Table of Contents
International Journal of Oceanography
Volume 2016 (2016), Article ID 8097861, 10 pages
http://dx.doi.org/10.1155/2016/8097861
Research Article

Simulation of Sediment Discharges during an Outfall Dredging Operation

1Department of Mathematics and Statistics, Sultan Qaboos University, P.O. Box 36, Al-Khod, 123 Muscat, Oman
2Department of Civil and Architectural Engineering, Sultan Qaboos University, P.O. Box 33, Al-Khod, 123 Muscat, Oman
3State Key Laboratory of Water Environment Simulation & School of Environment, Beijing Normal University, Beijing 100875, China

Received 31 October 2015; Accepted 31 December 2015

Academic Editor: Heinrich Hühnerfuss

Copyright © 2016 Anton Purnama et al. This is an open access article distributed under the Creative Commons Attribution License, which permits unrestricted use, distribution, and reproduction in any medium, provided the original work is properly cited.

Abstract

CORMIX-GTS simulations are carried out to study suspended muddy sediment plumes following the discharge of the spoils taken from the seabed during a marine outfall pipeline dredging operation. Single port discharges are considered at three different locations at 400 m, 800 m, and 1200 m from the shoreline with water depths ranging from 3.5 m to 10.5 m.
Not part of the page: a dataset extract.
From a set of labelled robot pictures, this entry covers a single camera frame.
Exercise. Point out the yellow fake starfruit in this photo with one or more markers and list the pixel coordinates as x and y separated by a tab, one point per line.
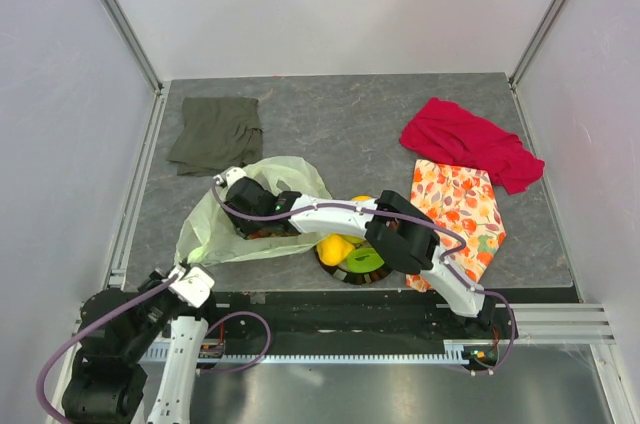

For discharges in the shallow near-shore region at 400 m offshore, most of the dredge materials are deposited at the seabed and the simulated suspended sediment plumes are found to be carrying a concentration of less than 1 kg/m3 of mainly fine silt and clay. For discharges in the deeper far-shore region at 1200 m offshore, the sediment plumes are more elongated and carrying a concentration of more than 3 kg/m3. Iterative simulations are also conducted to analyse the inherent uncertainty in the input data by varying the ambient velocity and the port’s horizontal angle of discharge.